Penjelasan Presiden Jokowi
Sebelumnya, Presiden Jokowi memastikan bahwa pemerintahnya tidak menolak penerimaan bantuan dalam pemulihan penanganan bencana di Sumatera. Ia menegaskan, pada prinsipnya Indonesia terbuka terhadap bantuan kemanusiaan yang diberikan secara tulus dan melalui mekanisme yang jelas.
“Saya sudah dilaporkan oleh Pak Gubernur, dan nanti saya akan bicarakan dengan beberapa pejabat lain, mekanismenya (soal bantuan). Kalau ada pihak yang tulus ikhlas mau membantu, ya kita jelas sebagai manusia kita masa menolak bantuan? Asal bantuannya itu jelas,” ungkap Jokowi usai meninjau hunian sementara korban bencana di Aceh Tamiang, Provinsi Aceh, Kamis (1/1).
Prinsip Keikhlasan dalam Setiap Bantuan
Jokowi mengingatkan pentingnya prinsip keikhlasan dalam setiap bantuan yang diberikan. Ia menyinggung pengalaman masa lalu, di mana bantuan yang awalnya diklaim sebagai bentuk solidaritas kemanusiaan, pada akhirnya justru disertai tuntutan tertentu.
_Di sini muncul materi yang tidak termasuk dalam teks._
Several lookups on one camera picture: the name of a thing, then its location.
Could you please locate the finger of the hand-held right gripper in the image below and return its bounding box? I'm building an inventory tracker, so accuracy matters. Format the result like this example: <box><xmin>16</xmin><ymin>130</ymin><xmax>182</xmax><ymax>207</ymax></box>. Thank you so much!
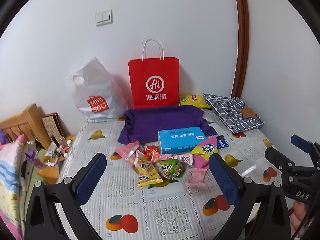
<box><xmin>265</xmin><ymin>147</ymin><xmax>297</xmax><ymax>172</ymax></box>
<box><xmin>290</xmin><ymin>134</ymin><xmax>320</xmax><ymax>160</ymax></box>

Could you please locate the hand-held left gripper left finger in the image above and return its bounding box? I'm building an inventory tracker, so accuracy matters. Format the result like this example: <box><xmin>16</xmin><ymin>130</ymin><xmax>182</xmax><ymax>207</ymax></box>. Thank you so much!
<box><xmin>24</xmin><ymin>152</ymin><xmax>108</xmax><ymax>240</ymax></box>

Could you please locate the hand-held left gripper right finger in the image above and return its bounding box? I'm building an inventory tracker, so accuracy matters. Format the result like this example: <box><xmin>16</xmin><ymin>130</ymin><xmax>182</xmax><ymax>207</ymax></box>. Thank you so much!
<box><xmin>209</xmin><ymin>152</ymin><xmax>292</xmax><ymax>240</ymax></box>

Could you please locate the pink and yellow snack packet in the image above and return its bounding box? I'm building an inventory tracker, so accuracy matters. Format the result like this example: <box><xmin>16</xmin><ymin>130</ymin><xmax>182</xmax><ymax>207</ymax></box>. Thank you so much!
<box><xmin>190</xmin><ymin>136</ymin><xmax>218</xmax><ymax>169</ymax></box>

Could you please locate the pink packet with silver stripe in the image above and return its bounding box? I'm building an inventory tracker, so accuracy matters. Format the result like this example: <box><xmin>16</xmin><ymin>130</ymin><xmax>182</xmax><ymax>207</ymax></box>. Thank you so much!
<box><xmin>115</xmin><ymin>141</ymin><xmax>142</xmax><ymax>162</ymax></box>

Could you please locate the long white pink packet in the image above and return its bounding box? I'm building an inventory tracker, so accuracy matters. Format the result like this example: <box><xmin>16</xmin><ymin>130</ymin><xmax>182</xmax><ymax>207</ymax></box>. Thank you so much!
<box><xmin>155</xmin><ymin>153</ymin><xmax>193</xmax><ymax>165</ymax></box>

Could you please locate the green snack packet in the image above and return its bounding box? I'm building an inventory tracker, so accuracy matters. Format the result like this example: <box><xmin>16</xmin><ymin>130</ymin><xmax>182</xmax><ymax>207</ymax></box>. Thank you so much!
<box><xmin>157</xmin><ymin>159</ymin><xmax>188</xmax><ymax>180</ymax></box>

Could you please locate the yellow triangular snack packet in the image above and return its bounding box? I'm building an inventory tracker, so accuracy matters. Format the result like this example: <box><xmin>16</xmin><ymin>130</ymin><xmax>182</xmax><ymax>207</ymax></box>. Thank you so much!
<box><xmin>137</xmin><ymin>156</ymin><xmax>163</xmax><ymax>187</ymax></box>

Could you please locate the red snack packet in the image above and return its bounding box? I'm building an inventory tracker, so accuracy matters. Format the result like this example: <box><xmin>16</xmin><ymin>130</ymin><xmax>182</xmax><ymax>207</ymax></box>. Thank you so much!
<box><xmin>145</xmin><ymin>145</ymin><xmax>163</xmax><ymax>163</ymax></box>

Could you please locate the person's right hand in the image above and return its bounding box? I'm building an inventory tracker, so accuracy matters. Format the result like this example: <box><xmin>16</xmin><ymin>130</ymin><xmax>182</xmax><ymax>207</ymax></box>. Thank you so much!
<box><xmin>288</xmin><ymin>202</ymin><xmax>316</xmax><ymax>233</ymax></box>

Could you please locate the pale pink candy packet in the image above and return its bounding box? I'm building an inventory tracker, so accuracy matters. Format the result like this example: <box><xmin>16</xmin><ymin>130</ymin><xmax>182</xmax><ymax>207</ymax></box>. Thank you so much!
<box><xmin>185</xmin><ymin>167</ymin><xmax>208</xmax><ymax>188</ymax></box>

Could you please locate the small blue snack packet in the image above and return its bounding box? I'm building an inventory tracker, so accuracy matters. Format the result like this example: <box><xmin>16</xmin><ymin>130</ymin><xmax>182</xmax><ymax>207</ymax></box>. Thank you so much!
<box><xmin>216</xmin><ymin>135</ymin><xmax>230</xmax><ymax>149</ymax></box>

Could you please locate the wooden nightstand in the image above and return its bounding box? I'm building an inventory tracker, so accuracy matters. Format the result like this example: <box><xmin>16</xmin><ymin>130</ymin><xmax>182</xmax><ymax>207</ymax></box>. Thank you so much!
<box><xmin>36</xmin><ymin>135</ymin><xmax>77</xmax><ymax>185</ymax></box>

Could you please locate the white green tube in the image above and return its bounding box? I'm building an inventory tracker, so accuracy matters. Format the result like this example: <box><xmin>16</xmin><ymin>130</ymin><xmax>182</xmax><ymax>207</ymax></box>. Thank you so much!
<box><xmin>44</xmin><ymin>142</ymin><xmax>59</xmax><ymax>160</ymax></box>

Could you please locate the blue tissue box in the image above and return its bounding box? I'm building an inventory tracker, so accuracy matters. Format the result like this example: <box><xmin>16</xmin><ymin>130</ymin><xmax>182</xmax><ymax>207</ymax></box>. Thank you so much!
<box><xmin>157</xmin><ymin>126</ymin><xmax>207</xmax><ymax>154</ymax></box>

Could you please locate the grey checked folded cloth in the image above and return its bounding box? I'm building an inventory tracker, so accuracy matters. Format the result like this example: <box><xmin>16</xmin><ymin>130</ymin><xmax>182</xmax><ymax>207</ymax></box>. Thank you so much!
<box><xmin>203</xmin><ymin>93</ymin><xmax>265</xmax><ymax>134</ymax></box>

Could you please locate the purple bottle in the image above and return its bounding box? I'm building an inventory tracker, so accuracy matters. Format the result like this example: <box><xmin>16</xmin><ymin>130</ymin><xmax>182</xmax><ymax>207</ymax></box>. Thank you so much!
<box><xmin>25</xmin><ymin>150</ymin><xmax>44</xmax><ymax>169</ymax></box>

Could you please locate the brown patterned box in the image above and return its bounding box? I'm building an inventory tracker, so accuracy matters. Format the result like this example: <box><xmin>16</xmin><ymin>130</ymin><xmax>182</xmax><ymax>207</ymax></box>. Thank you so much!
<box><xmin>41</xmin><ymin>112</ymin><xmax>70</xmax><ymax>143</ymax></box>

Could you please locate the yellow chips bag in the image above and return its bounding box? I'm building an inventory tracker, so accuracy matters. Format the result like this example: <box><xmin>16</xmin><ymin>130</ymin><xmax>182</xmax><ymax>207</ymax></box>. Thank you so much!
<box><xmin>179</xmin><ymin>94</ymin><xmax>209</xmax><ymax>109</ymax></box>

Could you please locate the pink striped quilt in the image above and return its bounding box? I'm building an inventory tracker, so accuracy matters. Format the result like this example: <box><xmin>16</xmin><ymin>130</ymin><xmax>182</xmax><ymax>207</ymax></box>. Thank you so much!
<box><xmin>0</xmin><ymin>134</ymin><xmax>30</xmax><ymax>240</ymax></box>

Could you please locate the purple towel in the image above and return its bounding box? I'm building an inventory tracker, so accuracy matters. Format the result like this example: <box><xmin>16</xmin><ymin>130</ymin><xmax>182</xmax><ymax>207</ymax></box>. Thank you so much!
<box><xmin>117</xmin><ymin>105</ymin><xmax>217</xmax><ymax>150</ymax></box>

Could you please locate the wooden headboard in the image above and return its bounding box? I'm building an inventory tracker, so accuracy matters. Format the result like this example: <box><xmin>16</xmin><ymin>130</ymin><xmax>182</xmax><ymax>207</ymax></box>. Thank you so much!
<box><xmin>0</xmin><ymin>103</ymin><xmax>52</xmax><ymax>150</ymax></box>

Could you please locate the white plastic bag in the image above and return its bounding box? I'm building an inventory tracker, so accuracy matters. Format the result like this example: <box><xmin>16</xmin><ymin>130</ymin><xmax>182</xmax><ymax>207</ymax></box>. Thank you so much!
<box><xmin>64</xmin><ymin>56</ymin><xmax>130</xmax><ymax>123</ymax></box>

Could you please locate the red paper bag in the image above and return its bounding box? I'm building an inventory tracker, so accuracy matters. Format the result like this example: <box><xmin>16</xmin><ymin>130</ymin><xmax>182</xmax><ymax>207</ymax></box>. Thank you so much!
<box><xmin>128</xmin><ymin>37</ymin><xmax>180</xmax><ymax>109</ymax></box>

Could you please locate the brown wooden door frame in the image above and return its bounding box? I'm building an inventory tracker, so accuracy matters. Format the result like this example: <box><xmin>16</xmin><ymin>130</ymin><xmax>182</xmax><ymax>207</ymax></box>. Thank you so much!
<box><xmin>231</xmin><ymin>0</ymin><xmax>250</xmax><ymax>99</ymax></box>

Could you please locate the white light switch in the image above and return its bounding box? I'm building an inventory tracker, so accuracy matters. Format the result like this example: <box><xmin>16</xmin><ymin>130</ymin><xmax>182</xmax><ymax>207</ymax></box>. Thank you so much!
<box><xmin>95</xmin><ymin>9</ymin><xmax>112</xmax><ymax>27</ymax></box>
“Kita tidak menolak bantuan, hanya mekanisme dan prosedurnya harus jelas, dan harus ikhlas, karena kita mengalami pernah dibantu, (tapi) akhirnya ujungnya ada juga yang menagih,” ujar Jokowi.
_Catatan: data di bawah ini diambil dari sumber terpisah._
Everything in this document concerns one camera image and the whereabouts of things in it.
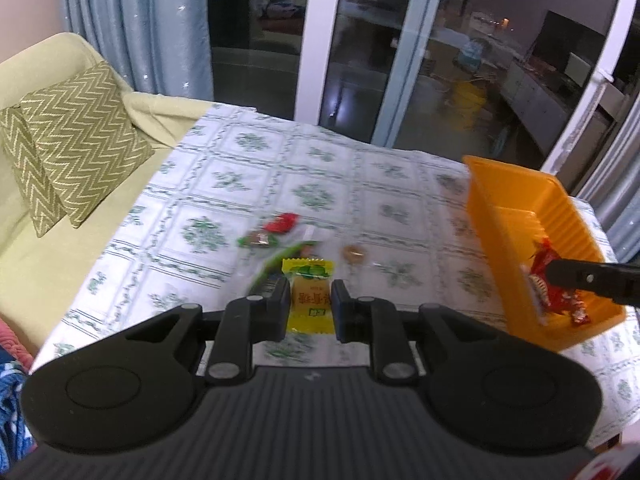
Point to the pink ribbed blanket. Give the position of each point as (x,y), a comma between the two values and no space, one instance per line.
(10,345)

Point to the green snack packet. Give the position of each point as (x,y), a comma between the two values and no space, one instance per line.
(285,256)

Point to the orange plastic tray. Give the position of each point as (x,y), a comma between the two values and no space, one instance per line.
(500,240)

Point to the small brown candy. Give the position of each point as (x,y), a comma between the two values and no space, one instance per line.
(354,253)

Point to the yellow-green sofa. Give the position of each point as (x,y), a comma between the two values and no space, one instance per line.
(55,260)

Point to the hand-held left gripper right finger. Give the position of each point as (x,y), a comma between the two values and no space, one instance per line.
(341,310)

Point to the white sliding glass door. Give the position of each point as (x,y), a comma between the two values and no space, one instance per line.
(320,35)

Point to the small red candy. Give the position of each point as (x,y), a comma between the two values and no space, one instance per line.
(280,222)

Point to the green zigzag pillow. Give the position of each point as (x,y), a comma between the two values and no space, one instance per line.
(25,170)
(85,145)

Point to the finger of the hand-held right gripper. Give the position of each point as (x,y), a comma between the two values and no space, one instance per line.
(590,277)

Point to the yellow bucket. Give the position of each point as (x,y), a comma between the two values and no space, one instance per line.
(467,97)

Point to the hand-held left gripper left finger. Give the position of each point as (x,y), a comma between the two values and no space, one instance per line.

Karena itu, Jokowi meminta agar setiap pihak yang ingin membantu menyampaikan niatnya secara resmi kepada pemerintah. Menurutnya, bantuan tersebut nantinya akan dikoordinasikan dan disalurkan oleh pemerintah pusat agar tepat sasaran dan tidak menimbulkan persoalan di kemudian hari.
“Kalau ada pihak yang mau beri sumbangan, silakan, monggo. Bikin surat, saya ingin menyumbang ini, dan nanti kita dilaporkan ke pemerintah pusat, nanti kita yang akan salurkan,” pungkasnya.